*** DATASET EXTRACT ***
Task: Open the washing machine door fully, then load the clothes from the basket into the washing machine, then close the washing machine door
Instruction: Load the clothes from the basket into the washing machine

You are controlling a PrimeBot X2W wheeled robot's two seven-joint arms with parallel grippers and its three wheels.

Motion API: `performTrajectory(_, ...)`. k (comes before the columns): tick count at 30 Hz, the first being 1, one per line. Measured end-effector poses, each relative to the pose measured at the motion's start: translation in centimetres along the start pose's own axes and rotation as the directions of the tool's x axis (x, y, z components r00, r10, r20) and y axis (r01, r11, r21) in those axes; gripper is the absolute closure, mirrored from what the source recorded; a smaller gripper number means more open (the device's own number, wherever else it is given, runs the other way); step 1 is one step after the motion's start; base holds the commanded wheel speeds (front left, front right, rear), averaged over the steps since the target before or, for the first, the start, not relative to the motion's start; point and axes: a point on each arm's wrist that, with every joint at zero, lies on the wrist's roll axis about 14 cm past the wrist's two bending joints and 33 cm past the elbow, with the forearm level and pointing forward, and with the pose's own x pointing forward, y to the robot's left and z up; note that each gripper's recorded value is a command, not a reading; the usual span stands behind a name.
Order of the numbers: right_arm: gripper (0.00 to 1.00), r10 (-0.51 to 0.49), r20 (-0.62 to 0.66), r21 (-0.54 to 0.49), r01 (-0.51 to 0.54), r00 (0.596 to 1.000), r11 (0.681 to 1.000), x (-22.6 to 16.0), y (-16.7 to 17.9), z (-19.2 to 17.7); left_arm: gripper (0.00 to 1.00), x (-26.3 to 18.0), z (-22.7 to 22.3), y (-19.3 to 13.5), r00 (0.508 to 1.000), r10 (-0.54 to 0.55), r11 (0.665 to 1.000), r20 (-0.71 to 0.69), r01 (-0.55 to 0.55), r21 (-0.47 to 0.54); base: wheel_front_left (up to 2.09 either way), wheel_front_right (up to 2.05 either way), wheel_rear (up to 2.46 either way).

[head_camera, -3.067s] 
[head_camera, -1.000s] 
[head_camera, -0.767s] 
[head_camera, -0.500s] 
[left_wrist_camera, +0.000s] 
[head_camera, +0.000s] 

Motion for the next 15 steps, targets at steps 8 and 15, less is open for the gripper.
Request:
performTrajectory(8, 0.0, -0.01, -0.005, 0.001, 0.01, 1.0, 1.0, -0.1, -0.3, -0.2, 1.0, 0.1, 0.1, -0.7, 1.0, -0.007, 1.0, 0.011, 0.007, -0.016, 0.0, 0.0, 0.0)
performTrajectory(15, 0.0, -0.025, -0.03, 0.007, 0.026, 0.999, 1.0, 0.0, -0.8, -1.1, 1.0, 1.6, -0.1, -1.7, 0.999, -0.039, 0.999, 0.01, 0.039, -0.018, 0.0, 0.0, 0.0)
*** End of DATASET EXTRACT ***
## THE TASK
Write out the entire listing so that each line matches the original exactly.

## EXERCISE RESPONSE
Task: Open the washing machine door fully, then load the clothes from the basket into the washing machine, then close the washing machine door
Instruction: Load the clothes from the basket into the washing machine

You are controlling a PrimeBot X2W wheeled robot's two seven-joint arms with parallel grippers and its three wheels.

Motion API: `performTrajectory(_, ...)`. k (comes before the columns): tick count at 30 Hz, the first being 1, one per line. Measured end-effector poses, each relative to the pose measured at the motion's start: translation in centimetres along the start pose's own axes and rotation as the directions of the tool's x axis (x, y, z components r00, r10, r20) and y axis (r01, r11, r21) in those axes; gripper is the absolute closure, mirrored from what the source recorded; a smaller gripper number means more open (the device's own number, wherever else it is given, runs the other way); step 1 is one step after the motion's start; base holds the commanded wheel speeds (front left, front right, rear), averaged over the steps since the target before or, for the first, the start, not relative to the motion's start; point and axes: a point on each arm's wrist that, with every joint at zero, lies on the wrist's roll axis about 14 cm past the wrist's two bending joints and 33 cm past the elbow, with the forearm level and pointing forward, and with the pose's own x pointing forward, y to the robot's left and z up; note that each gripper's recorded value is a command, not a reading; the usual span stands behind a name.
Order of the numbers: right_arm: gripper (0.00 to 1.00), r10 (-0.51 to 0.49), r20 (-0.62 to 0.66), r21 (-0.54 to 0.49), r01 (-0.51 to 0.54), r00 (0.596 to 1.000), r11 (0.681 to 1.000), x (-22.6 to 16.0), y (-16.7 to 17.9), z (-19.2 to 17.7); left_arm: gripper (0.00 to 1.00), x (-26.3 to 18.0), z (-22.7 to 22.3), y (-19.3 to 13.5), r00 (0.508 to 1.000), r10 (-0.54 to 0.55), r11 (0.665 to 1.000), r20 (-0.71 to 0.69), r01 (-0.55 to 0.55), r21 (-0.47 to 0.54); base: wheel_front_left (up to 2.09 either way), wheel_front_right (up to 2.05 either way), wheel_rear (up to 2.46 either way).

[head_camera, -3.067s] 
[head_camera, -1.000s] 
[head_camera, -0.767s] 
[head_camera, -0.500s] 
[left_wrist_camera, +0.000s] 
[head_camera, +0.000s] 

Motion for the next 15 steps, targets at steps 8 and 15, less is open for the gripper.
Request:
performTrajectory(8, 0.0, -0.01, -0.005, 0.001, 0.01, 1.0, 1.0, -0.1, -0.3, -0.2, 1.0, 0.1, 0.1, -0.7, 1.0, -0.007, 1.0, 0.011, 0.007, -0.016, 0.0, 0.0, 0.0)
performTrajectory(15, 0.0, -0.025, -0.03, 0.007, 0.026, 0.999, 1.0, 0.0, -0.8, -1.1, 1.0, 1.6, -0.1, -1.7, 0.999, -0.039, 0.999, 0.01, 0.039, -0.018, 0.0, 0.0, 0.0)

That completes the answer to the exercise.